John Cardillo, a spokesman for the fund, said the system looks at its long-term results.
"NYSTRS is a long-term investor with benefits not paid for 25 years or more. Our 25-year rate of return is 9.1 percent, or more than 100 basis points above our 8 percent assumed rate of return," Cardillo said. "Since the worldwide financial crisis of 2008, our overall investment portfolio achieved double-digits returns three times -- including a 23.2 percent return in 2010-11."
The teachers' pension fund, which provides 277,000 active members and nearly 150,000 retirees, is still digging out from the recession. In the 2008-09 fiscal year, the fund posted a loss of 20.5 percent. And in the 2011-12 fiscal year, it netted only a 2.8 percent gain.

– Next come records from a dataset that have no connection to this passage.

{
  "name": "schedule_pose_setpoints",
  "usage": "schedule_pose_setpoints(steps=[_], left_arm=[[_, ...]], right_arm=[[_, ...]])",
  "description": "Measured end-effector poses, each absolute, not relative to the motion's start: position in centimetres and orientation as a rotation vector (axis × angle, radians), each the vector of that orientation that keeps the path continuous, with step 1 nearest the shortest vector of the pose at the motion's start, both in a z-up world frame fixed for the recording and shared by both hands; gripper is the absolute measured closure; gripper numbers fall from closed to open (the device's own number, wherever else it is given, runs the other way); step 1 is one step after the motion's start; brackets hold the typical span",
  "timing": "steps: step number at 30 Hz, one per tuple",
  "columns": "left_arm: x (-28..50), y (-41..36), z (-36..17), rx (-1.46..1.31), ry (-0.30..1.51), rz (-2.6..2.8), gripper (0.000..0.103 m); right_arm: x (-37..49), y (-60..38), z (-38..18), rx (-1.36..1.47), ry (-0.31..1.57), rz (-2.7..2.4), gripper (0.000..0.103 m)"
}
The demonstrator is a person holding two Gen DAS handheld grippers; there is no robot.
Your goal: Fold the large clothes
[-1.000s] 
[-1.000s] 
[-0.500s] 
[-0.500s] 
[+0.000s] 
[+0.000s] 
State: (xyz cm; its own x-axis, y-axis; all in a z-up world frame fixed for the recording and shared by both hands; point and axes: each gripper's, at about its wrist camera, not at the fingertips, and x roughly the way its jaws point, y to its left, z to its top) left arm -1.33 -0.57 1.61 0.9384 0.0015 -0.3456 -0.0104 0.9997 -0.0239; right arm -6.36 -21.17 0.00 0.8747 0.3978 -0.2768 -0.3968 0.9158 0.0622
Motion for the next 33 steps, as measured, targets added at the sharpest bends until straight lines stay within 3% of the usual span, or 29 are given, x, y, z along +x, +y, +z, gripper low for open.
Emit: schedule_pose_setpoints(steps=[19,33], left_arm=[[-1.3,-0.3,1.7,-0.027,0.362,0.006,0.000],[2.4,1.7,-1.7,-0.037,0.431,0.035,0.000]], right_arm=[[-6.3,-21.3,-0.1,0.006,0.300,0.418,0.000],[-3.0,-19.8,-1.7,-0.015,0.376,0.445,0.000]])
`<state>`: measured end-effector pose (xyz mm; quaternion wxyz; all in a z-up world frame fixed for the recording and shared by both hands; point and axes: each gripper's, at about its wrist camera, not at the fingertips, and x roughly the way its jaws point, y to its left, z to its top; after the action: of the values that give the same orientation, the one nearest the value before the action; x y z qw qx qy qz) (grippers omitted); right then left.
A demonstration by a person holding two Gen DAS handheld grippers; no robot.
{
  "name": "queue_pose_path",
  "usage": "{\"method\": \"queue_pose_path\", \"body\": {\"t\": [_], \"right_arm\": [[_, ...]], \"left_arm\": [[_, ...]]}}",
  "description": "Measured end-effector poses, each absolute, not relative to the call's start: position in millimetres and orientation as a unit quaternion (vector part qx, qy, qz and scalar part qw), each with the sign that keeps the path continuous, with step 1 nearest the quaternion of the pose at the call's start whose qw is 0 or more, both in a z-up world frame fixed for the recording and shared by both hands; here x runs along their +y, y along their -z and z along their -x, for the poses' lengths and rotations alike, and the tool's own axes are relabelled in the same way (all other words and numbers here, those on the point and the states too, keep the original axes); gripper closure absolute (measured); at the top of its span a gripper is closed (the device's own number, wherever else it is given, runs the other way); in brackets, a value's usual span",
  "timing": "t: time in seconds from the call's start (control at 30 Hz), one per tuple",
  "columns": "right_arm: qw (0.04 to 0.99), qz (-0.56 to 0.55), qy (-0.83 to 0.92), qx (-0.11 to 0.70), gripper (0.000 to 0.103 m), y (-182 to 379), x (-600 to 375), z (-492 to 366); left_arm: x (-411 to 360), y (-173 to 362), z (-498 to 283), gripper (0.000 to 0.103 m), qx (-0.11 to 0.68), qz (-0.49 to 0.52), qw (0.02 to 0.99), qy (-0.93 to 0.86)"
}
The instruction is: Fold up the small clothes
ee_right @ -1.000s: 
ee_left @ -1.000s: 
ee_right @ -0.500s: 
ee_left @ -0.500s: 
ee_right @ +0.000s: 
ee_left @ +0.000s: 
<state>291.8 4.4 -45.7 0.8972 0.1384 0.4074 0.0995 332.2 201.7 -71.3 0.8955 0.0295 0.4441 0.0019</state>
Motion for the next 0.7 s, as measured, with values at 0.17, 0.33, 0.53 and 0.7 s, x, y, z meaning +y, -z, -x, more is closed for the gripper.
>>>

The poor performance in those years overwhelmed some positive years: The fund was up 23 percent in the 2010-11 fiscal year and 12 percent in the 2009-10 year.
The performance of the fund, valued at $98.5 billion, is critical for school districts. With an increase in retirements and struggles on Wall Street, the fund has been stressed -- leading to higher retirement costs for schools.
Pension costs for the state's roughly 700 school districts is increasing by a whopping 37 percent next year. Pension costs are increasing from 11.84 percent of payroll to 16.25 percent of payroll.
New York City Mayor Michael Bloomberg has been critical of pension funds, even knocking those that have 7 percent rates of return.
"If I can give you one piece of financial advice: If somebody offers you a guaranteed 7 percent on your money for the rest of your life, you take it and just make sure the guy's name is not Madoff," Bloomberg said last year in Albany.